Scenario: Listing files with the same prefix from a bucket - 6.3

Talend Open Studio for Big Data Components Reference Guide

Talend Open Studio for Big Data
Data Governance
Data Quality and Preparation
Design and Development
Talend Studio

In this scenario, tS3List is used to list all the files in a bucket which have the same prefix.

There are such files in this bucket:

For how to create a bucket and put files into it, see Scenario: Verifing the absence of a bucket, creating it and listing all the S3 buckets and Scenario: File exchanges with Amazon S3 .

Linking the components

  1. Drop tS3Connection, tS3List, tIterateToFlow, tLogRow and tS3Close onto the workspace.

  2. Link tS3Connection to tS3List using the OnSubjobOk trigger.

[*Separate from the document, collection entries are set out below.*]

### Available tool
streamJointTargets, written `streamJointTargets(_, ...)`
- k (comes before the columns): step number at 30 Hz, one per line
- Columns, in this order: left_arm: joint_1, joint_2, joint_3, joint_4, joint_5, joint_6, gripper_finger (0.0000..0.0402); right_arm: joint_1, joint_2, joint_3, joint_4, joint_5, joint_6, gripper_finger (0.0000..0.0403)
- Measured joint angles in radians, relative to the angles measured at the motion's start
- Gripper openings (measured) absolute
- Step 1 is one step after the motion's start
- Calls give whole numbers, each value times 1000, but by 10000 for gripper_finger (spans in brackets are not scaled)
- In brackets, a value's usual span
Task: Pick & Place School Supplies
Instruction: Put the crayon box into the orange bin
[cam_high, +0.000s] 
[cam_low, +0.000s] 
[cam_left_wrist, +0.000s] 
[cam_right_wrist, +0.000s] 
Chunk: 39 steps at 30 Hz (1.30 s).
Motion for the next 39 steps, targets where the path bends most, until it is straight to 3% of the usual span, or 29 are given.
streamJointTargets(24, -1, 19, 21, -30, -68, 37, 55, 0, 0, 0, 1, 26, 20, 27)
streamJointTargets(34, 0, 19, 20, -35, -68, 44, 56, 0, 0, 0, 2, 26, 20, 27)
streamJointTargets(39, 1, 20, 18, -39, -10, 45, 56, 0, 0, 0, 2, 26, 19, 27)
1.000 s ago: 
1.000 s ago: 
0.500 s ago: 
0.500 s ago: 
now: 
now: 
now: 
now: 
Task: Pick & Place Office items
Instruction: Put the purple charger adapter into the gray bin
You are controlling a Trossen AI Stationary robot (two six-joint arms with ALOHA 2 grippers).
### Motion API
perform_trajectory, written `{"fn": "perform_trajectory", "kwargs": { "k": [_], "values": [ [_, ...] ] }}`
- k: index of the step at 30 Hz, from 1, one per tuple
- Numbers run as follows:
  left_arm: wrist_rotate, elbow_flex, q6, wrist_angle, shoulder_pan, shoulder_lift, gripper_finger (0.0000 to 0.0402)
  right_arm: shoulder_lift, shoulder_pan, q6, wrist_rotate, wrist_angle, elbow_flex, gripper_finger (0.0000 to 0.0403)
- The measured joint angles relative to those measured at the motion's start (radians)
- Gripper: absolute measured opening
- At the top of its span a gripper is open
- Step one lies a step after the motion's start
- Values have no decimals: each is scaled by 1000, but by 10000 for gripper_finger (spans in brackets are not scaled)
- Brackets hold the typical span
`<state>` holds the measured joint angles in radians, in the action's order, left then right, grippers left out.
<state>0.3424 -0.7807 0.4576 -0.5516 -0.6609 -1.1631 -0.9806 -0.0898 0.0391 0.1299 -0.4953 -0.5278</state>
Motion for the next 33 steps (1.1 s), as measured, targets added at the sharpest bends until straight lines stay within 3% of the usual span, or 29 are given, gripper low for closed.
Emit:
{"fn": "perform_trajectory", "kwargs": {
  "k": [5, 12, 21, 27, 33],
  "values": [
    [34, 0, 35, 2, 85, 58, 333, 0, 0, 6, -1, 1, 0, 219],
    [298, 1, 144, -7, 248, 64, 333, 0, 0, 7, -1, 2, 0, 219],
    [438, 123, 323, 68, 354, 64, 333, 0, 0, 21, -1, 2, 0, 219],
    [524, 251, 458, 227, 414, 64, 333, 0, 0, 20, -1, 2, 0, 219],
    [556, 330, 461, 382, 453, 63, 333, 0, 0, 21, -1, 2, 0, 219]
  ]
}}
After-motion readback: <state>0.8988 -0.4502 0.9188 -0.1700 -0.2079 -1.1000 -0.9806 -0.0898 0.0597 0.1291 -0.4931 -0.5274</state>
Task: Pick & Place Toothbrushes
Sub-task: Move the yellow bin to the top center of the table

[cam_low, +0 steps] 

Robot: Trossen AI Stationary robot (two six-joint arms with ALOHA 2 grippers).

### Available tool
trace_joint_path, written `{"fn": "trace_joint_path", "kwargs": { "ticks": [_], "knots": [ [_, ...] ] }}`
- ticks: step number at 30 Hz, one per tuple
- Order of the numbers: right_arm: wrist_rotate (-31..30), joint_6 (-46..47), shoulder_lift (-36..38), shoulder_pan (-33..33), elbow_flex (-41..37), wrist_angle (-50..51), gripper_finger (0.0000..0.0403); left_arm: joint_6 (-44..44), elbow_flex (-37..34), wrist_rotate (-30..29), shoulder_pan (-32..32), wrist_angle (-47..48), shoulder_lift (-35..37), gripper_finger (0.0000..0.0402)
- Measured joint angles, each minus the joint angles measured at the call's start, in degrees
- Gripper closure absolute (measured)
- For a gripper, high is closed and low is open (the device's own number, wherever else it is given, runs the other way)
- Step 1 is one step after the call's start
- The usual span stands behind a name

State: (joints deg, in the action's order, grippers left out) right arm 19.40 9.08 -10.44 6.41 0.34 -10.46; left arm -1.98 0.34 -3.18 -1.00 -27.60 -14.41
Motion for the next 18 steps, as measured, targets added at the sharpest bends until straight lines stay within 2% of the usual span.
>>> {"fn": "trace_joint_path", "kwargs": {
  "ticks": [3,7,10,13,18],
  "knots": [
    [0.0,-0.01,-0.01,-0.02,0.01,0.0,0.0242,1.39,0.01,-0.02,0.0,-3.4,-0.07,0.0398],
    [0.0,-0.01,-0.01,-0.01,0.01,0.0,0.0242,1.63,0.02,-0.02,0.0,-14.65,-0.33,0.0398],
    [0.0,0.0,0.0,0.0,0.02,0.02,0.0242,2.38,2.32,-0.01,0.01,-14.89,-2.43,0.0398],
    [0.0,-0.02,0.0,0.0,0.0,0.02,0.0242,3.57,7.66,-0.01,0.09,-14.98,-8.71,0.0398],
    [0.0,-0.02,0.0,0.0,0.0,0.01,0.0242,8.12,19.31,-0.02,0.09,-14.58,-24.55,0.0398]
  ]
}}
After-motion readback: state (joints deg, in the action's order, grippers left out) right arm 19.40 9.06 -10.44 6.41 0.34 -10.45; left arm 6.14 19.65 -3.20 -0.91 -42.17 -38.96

  3. Link tS3List to tIterateToFlow using the Row > Iterate connection.

  4. Link tIterateToFlow to tLogRow using the Row > Main connection.

  5. Link tS3List to tS3Close using the OnSubjobOk trigger.

Configuring the components

  1. Double-click tS3Connection to open its Basic settings view.

  2. In the Access Key and Secret Key fields, enter the authentication credentials.

  3. Double-click tS3List to open its Basic settings view.

  4. Select the Use existing connection check box to reuse the connection.

  5. In the Bucket area, click the [+] button to add one line.

  6. In the Bucket name and Key prefix fields, enter the bucket name and file prefix.

    This way, only files with the specified prefix will be listed.

  7. Double-click tIterateToFlow to open its Basic settings view.

  8. Click Edit schema to open the schema editor.

    Click the [+] button to add one column, namely file_list of the String type.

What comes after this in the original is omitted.